▸ Exercise details: Please copy each line below that contains the word "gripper".

Dataset section section start

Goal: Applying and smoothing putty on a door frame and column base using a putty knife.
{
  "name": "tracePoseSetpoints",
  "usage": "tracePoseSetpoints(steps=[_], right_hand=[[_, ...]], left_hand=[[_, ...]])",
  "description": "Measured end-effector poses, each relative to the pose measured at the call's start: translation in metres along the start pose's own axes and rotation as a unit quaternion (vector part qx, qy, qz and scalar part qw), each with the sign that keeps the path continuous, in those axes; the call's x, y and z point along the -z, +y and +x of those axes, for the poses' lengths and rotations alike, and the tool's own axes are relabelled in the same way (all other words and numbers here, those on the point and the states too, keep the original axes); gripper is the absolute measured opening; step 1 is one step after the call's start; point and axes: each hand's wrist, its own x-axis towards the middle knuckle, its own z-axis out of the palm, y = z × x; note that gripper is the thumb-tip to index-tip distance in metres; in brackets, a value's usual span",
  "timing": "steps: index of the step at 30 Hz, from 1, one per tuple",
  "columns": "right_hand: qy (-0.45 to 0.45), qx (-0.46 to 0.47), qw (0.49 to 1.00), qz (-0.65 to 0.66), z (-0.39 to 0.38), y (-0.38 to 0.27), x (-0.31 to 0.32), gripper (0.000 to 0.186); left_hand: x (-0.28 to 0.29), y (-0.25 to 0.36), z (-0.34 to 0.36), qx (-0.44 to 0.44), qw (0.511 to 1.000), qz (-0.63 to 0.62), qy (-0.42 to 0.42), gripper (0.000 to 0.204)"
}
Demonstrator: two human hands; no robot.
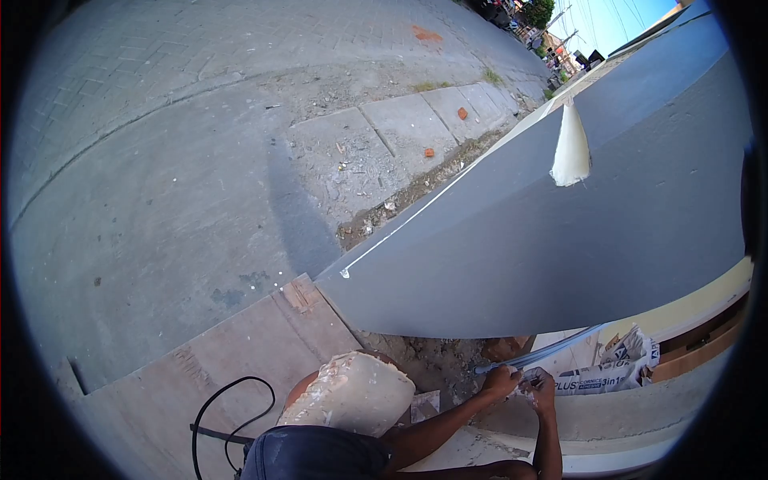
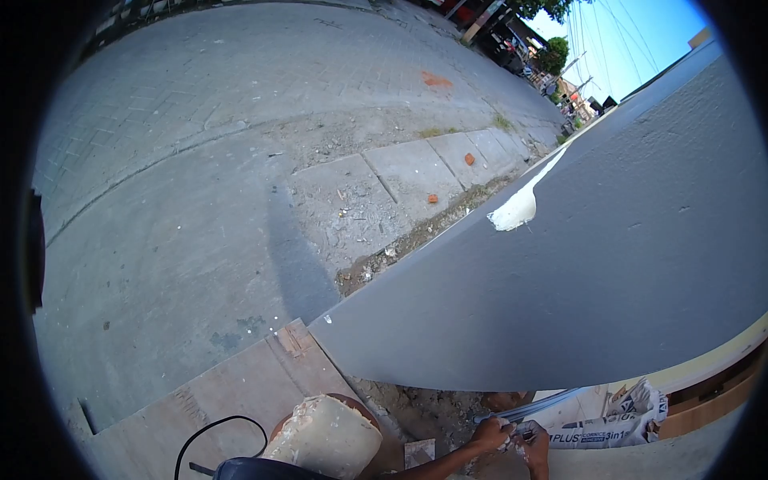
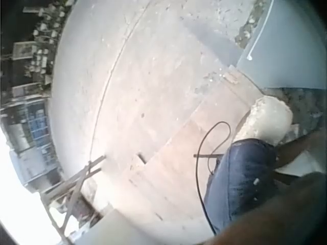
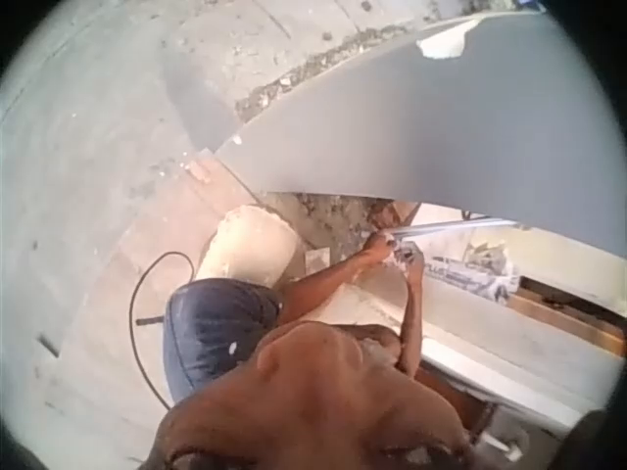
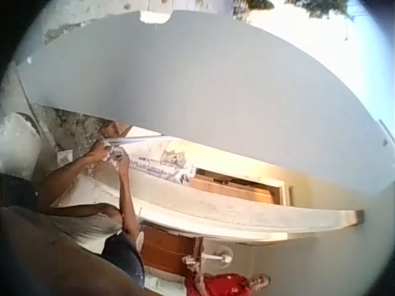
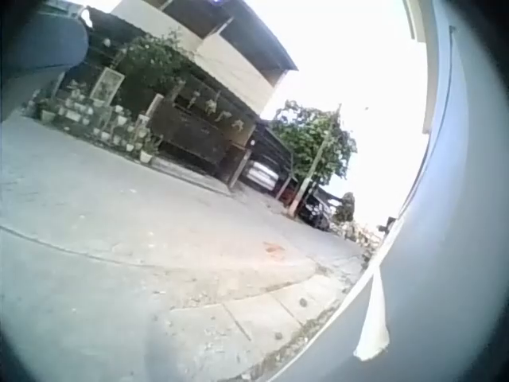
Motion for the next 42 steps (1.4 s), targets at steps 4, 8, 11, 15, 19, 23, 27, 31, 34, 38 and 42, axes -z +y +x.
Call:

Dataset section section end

▸ Answer to the problem:
  "description": "Measured end-effector poses, each relative to the pose measured at the call's start: translation in metres along the start pose's own axes and rotation as a unit quaternion (vector part qx, qy, qz and scalar part qw), each with the sign that keeps the path continuous, in those axes; the call's x, y and z point along the -z, +y and +x of those axes, for the poses' lengths and rotations alike, and the tool's own axes are relabelled in the same way (all other words and numbers here, those on the point and the states too, keep the original axes); gripper is the absolute measured opening; step 1 is one step after the call's start; point and axes: each hand's wrist, its own x-axis towards the middle knuckle, its own z-axis out of the palm, y = z × x; note that gripper is the thumb-tip to index-tip distance in metres; in brackets, a value's usual span",
  "columns": "right_hand: qy (-0.45 to 0.45), qx (-0.46 to 0.47), qw (0.49 to 1.00), qz (-0.65 to 0.66), z (-0.39 to 0.38), y (-0.38 to 0.27), x (-0.31 to 0.32), gripper (0.000 to 0.186); left_hand: x (-0.28 to 0.29), y (-0.25 to 0.36), z (-0.34 to 0.36), qx (-0.44 to 0.44), qw (0.511 to 1.000), qz (-0.63 to 0.62), qy (-0.42 to 0.42), gripper (0.000 to 0.204)"

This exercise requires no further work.